In an interesting article "Harald Cramer and the distribution of prime numbers" Scandanavian Actuarial J. 1 (1995), 12-28.
Andrew Granville writes:

Gauss in a letter to Encke, on Christmas eve 1947, writes (liberally translated)

As a boy I considered the problem of how many primes there are up to a given point. From my computations, I determined that the density of primes around n, is about about 1/log(n).

While 1/log(n) is not a probability density since its sum on n is infinite, it has proved useful to think of 1/log(n) as the probability that the nth number is prime. For example, we shall see later that modern incryption methods require identifying prime numbers with about 200 digits. If we chose 200 digitis at random then we would expect to have to test log(10^200) or about 461 200 digit numbers to find a 200 digit prime number. We tried it an on the first try got the following prime number

920818223736917811496594651773959966773461318011455519502153076699683673743109571148 407290872646563495260839513768092873538312702985117800736511260477249905 09562469510870262814853787658789749590614753.

Cramer considered the following very simple chance process to investigate questions about the prime numbers. He imagined a sequence of urns U(n) for n = 1,2,... He puts black and white balls in the urns in such a way that if you choose an urn at random from the kth urn it will be white with probability 1/log(k). Then you choose 1 ball from each urn and n is a Cramer random prime if the nth ball you drew from the urn was white. In his paper Granville describes a number of results that Cramer proved for his pseuo-primes that led to a better understanding of the true primes. We shall illustrate this in terms of a result that held for random primes which led to an interesting conjecture that has not yet been settled for the true primes.

In his earlier research Cramer had been interested in the gaps that occur between prime numbers We define the nth gap as the difference p(n+1)- p(n) where p(n) is the nth prime. These gaps can be arbitrarly large. To see this one has only to note that n! - j is divisible by j for 2 <= j <= n so there must be a gap of at least n-1. We say that a gap is a record gap if, as we go through the sequence of primes, this gap is larger than any previous gap.For example, for the first 10 primes 3,5,7,9,11,13,17,19,23,29 the gaps are 2,2,2,2,2,2,4,2,4,6 so the record gaps are 2,4,6. The record gap 6 beginns at 23 and ends at 29.

For pseudo primes Cramer proved, using the Borel-Cantelli lemma that, with probability 1, the ratio of the nth record gap to the square of the logarithm of prime that stared the gap tends to 1. That is the record gaps are asymptoically the log(p)^2 where p is the prime where the gap starts.

We have simulated Cramer's chance process to obtain a sequence of a hundred-million pseudo-random primes. In this sequence there were 19 record gaps. Here is a graph of the ratios of these gaps normalized by dividing by the square of the beginning prime.

Let's compare this with a graph of the normlized record gaps for real prime numbers. Record gaps are provide here by Thomas Nicely. From his records we see that there are 63 record gaps known with the largest record gap equal to 1132. This gap starts at the prime 1693182318746371. The log(1693182318746371)^2 = 1229.58 so this record gap normalize is 1132/1229.58 = .92 which is close to the limiting ratio of 1 given by the Cramer conjecture. Here is a graph of the 63 normalized record gaps.

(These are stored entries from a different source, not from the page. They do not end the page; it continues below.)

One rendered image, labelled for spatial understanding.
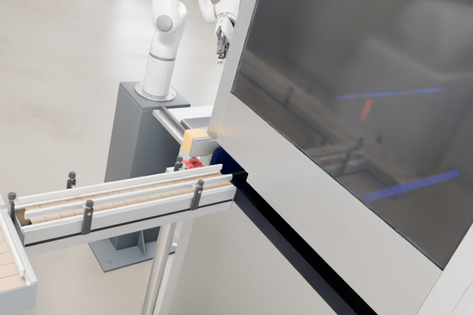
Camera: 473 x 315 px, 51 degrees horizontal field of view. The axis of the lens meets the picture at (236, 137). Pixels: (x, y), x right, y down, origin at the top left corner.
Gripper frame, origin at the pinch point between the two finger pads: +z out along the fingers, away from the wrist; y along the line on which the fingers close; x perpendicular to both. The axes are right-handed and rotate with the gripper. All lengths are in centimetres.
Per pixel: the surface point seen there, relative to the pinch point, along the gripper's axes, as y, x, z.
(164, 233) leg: 8, 15, 72
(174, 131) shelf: 14.2, 23.5, 24.7
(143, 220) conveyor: -10, 12, 76
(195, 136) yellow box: -3.5, 3.3, 42.3
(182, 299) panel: 57, 31, 79
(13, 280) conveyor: -41, 22, 105
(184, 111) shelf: 22.8, 26.1, 7.7

We have looked at large gaps between primes but what about small gaps. Except for the first two prime numbers (2,3) the smallest gap that could occur is 2. When this occurs we say we have twin primes. One of the biggest unsolved problems in mathematics is: are there infinitley many twin primes? Let's see if this is true for the Cramer process. Let E(n) be the event that n and n + 2 are random primes. Then P(E(n)) = 1/log(n)log(n+2). The events E(n) are independent and the sum of their probabilities diverges. Thus by the Borel-Cantelli lemma with probability one infinitely many of the events E(n) will occur and we will have infinitely many twin random primes. We might wonder why such a simple proof does not work for the real primes. To see why we introduce another technique introduced by Eratosthenes of Cyrene (275-194 BC) and now called the Eratoshenes Sieve.

The Eratoshenes Sieve.

The Eratoshenes Sieve is a technique to determine pi(n), the number of primes less than or equal to n. There are several applets to demonstrate how it works. We illustrate how it works for n = 200 using an applet that you can find here.

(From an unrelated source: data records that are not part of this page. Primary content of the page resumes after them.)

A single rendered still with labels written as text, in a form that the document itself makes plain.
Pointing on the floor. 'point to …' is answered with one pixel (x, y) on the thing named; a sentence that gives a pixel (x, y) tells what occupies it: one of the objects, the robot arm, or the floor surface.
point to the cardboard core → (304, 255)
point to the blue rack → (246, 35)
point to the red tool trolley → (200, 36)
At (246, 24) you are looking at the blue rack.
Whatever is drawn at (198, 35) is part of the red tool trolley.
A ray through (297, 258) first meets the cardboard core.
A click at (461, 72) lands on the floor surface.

We then proceed to "sieve out" all the numbers divisible the first prime number 2.

Finally we sieve out the red numbers divisible by 7 leaving us with only primes.

Here is a probability derivation of the prime number theorem suggested by this sieving process. Assume that we choose a number at random from 1 to n. Then the probability that it is divisible by k is approximately 1/k and that it is not divisible by k is 1- 1/k. Thus the probability that X is prime is the probability that it is not divisible by any prime not greater than the square roos of n. Assuming that the events of being divisible by two different primes are independent we can write the probability that X is prime as:

But Mertens showed that this over all primes no greater than n is asymptotically

where gamma is Euler's constant. series. Thus, by Merten's theorem, the product over all primes no greater than the square root of n would be asymptotically

and so we would have proved that the probability that X is prime is asymptotically 1.2992../log(n) contridicting the prime number theorem which states that this probability is 1/sqr(n).

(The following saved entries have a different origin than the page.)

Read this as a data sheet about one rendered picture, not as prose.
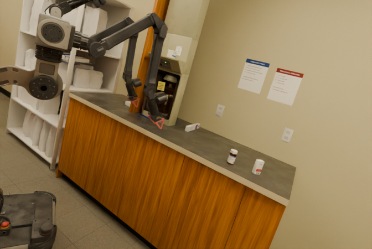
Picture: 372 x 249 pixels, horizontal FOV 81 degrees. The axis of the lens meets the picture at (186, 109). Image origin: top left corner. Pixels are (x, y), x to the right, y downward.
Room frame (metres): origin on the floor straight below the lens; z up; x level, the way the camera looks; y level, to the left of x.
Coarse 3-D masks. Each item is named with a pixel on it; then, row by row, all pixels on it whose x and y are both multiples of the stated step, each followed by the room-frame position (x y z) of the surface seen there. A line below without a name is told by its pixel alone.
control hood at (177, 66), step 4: (148, 52) 1.90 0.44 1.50; (164, 56) 1.82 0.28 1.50; (168, 60) 1.82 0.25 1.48; (172, 60) 1.79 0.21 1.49; (176, 60) 1.76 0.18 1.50; (180, 60) 1.79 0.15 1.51; (172, 64) 1.82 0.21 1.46; (176, 64) 1.79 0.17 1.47; (180, 64) 1.80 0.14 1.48; (184, 64) 1.85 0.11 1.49; (164, 68) 1.92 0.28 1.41; (172, 68) 1.85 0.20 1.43; (176, 68) 1.82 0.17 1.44; (180, 68) 1.81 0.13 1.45; (180, 72) 1.83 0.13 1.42
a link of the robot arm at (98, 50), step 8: (152, 16) 1.27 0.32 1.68; (136, 24) 1.24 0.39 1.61; (144, 24) 1.26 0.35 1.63; (152, 24) 1.28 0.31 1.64; (160, 24) 1.30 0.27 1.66; (120, 32) 1.20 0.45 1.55; (128, 32) 1.22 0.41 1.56; (136, 32) 1.24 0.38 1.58; (104, 40) 1.15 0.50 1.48; (112, 40) 1.18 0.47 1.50; (120, 40) 1.20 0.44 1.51; (96, 48) 1.12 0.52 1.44; (104, 48) 1.14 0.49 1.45; (96, 56) 1.12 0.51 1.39
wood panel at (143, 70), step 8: (160, 0) 1.97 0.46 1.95; (168, 0) 2.07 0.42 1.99; (160, 8) 2.00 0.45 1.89; (160, 16) 2.02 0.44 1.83; (152, 32) 1.97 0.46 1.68; (152, 40) 2.00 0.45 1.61; (144, 48) 1.96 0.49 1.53; (144, 56) 1.95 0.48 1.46; (144, 64) 1.97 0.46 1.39; (144, 72) 2.00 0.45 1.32; (144, 80) 2.02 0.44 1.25; (136, 88) 1.95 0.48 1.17; (144, 96) 2.07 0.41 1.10; (136, 104) 1.99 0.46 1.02
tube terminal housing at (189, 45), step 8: (168, 40) 1.96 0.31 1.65; (176, 40) 1.92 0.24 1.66; (184, 40) 1.89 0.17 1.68; (192, 40) 1.86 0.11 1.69; (168, 48) 1.95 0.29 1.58; (184, 48) 1.88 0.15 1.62; (192, 48) 1.89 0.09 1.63; (176, 56) 1.90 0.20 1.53; (184, 56) 1.87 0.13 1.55; (192, 56) 1.93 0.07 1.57; (176, 72) 1.88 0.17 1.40; (184, 72) 1.88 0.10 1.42; (184, 80) 1.91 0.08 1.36; (184, 88) 1.94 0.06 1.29; (176, 96) 1.86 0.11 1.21; (176, 104) 1.88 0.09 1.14; (144, 112) 1.99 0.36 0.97; (176, 112) 1.92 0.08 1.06; (168, 120) 1.86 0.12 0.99
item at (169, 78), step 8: (160, 72) 1.95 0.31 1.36; (168, 72) 1.91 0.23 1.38; (160, 80) 1.94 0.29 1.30; (168, 80) 1.90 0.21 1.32; (176, 80) 1.86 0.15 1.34; (168, 88) 1.89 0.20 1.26; (176, 88) 1.85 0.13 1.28; (160, 104) 1.91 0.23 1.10; (168, 104) 1.87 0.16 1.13; (168, 112) 1.86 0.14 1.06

But the probability that X is prime is also the proportion of numbers no greater than n that are prime. By the prime number theorem we know that this is asymptotically 1/log(n). What is wrong with our argument? There are two things wrong. Consider our example of n = 200. The number divisible by 2 is 100 so the probability that our random number is not divisible by 2 is 1/2. However, the number divisible by 3 is floor(200/3) = 66 so the proportion divisible of 3 is 66/200 = .33. Thus the probability that X is not divisible by 3 is .66 rather than 2/3 as in the product. The second problem is that these events are not independent so we cannot simply multiply the probabilities. Here is are the probabilities that X is prime computed by our product compared with the true probability obtained by counting the number of prime numbers no greater than n.

Hawkins' Random Primes.

The Eratoshenes Sieve suggested to David Hawkins a chance process that would generate random primes that might have properties closer to the prime numbers than did Cramer's random primes. He defines his process by a probability sieve. Start with the integers beginning with 2:

Then start with the second number, in this case 4, and throw out each larger number in the sequence with probability 1/4 leaving for example,

Then start with the third number 10 and throw out each larger number in the sequence with probability 1/10. Continue in this way to obtain a sequence of random primes.

Of course, it is easy to simulate random primes. Here are the primes less than 1000 in one such simulation:

Hawkins and others proved a number of theorems similar to theorems for prime numbers. For these theorems we think of a random sequence of numbers that have been selected by Hawkins method as the random primes. His method determines a probability measure on the space of all sequences and we say that a theorem related to a specific sequence or random primes is true with probability 1 if it holds for almost all sequences using this probability measure.

For example,Wunderlich showed that with probability one a sequence of random primes satisfies the prime number theorem. That is, the number of random primes less than n is asymptotically n/log(n). In our simulation there are 150 random primes less than 1000. The prime number theorem would predict 1000/log(1000) = 144.77 which is closer than the result for real primes but, of course, both estimates are meant to be for large n.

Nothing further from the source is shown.